— Prompt —
In this data, count the lines in which "brick" appears and give only that number.

— Task data —
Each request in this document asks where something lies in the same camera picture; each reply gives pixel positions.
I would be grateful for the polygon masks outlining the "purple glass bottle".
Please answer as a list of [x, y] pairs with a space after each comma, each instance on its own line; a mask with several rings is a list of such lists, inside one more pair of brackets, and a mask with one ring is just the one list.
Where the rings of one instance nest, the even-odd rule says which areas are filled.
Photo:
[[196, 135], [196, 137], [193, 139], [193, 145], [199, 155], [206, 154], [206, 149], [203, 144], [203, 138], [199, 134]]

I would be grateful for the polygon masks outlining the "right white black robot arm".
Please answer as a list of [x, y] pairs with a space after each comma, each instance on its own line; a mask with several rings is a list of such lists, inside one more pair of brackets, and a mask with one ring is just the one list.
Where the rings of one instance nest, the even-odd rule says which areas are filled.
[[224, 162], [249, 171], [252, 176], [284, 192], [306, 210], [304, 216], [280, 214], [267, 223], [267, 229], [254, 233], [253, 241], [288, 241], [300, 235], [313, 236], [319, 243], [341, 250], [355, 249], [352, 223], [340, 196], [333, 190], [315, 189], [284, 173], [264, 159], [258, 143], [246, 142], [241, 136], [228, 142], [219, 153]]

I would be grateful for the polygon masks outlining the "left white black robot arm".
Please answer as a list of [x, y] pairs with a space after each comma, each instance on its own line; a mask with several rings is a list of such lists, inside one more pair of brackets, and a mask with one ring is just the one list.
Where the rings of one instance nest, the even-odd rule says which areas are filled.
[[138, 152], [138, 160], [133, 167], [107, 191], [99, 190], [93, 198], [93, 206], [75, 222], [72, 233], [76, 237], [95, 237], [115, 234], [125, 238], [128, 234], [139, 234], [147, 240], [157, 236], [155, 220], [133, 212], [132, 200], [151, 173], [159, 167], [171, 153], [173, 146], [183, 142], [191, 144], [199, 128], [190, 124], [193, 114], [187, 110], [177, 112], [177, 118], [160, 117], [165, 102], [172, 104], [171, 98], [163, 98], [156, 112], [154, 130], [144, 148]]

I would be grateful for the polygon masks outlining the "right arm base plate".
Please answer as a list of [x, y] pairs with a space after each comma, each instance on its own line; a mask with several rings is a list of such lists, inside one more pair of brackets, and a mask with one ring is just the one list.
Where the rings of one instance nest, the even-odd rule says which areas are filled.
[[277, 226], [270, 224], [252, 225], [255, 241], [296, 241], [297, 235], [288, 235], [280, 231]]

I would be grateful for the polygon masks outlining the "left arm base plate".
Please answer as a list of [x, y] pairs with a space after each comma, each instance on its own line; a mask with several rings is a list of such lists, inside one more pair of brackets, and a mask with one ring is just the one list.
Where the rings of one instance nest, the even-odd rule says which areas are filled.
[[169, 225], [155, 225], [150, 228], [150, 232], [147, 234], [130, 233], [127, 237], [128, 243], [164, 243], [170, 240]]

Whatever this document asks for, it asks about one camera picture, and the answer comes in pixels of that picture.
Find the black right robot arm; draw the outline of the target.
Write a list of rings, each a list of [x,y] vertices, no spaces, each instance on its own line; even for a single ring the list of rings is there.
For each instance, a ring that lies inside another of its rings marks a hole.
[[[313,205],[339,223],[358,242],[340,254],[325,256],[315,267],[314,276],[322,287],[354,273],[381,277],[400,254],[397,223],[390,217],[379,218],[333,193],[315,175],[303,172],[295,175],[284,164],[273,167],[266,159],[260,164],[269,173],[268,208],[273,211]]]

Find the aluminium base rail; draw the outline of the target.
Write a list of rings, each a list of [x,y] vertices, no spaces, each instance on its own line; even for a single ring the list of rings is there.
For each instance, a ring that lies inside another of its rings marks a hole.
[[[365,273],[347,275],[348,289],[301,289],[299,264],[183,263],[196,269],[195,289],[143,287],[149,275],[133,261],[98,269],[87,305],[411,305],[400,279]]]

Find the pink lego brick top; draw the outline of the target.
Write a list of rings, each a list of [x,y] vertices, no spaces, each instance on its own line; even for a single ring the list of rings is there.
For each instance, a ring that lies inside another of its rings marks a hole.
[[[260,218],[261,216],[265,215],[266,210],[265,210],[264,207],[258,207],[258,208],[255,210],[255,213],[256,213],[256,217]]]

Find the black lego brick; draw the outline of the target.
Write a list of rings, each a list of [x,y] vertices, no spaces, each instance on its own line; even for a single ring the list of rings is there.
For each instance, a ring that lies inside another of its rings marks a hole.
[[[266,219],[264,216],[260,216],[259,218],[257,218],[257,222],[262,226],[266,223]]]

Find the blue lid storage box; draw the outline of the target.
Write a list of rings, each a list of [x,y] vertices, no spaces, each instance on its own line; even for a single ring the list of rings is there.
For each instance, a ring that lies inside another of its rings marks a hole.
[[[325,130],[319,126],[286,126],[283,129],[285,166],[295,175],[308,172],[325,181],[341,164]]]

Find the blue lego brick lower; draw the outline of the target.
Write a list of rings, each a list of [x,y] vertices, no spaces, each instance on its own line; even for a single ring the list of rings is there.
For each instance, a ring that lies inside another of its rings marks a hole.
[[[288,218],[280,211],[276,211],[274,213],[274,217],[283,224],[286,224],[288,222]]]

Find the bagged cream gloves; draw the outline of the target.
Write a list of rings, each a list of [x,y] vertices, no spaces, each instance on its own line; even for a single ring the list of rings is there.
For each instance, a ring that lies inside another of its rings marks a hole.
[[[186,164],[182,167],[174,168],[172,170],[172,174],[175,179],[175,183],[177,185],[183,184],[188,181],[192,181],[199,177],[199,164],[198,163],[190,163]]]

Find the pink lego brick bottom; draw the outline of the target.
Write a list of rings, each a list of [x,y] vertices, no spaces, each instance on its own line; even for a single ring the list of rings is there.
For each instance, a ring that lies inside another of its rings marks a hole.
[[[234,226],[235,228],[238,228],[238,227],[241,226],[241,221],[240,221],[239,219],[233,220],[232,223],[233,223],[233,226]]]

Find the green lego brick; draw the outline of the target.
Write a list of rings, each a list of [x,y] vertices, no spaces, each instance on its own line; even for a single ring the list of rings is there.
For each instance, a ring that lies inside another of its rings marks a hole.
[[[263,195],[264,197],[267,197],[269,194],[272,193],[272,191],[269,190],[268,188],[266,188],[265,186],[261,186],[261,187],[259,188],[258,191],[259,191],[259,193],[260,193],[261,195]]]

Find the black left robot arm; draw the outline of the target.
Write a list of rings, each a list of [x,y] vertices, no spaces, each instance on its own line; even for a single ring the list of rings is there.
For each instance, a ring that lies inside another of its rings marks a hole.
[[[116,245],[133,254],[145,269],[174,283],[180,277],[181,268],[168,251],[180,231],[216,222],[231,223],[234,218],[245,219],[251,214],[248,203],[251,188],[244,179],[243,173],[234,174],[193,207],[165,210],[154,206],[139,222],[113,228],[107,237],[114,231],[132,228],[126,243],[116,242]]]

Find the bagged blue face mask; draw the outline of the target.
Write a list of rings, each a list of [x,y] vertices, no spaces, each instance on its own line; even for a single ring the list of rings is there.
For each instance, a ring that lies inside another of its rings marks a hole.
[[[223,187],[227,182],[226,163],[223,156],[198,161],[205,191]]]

— Task answer —
5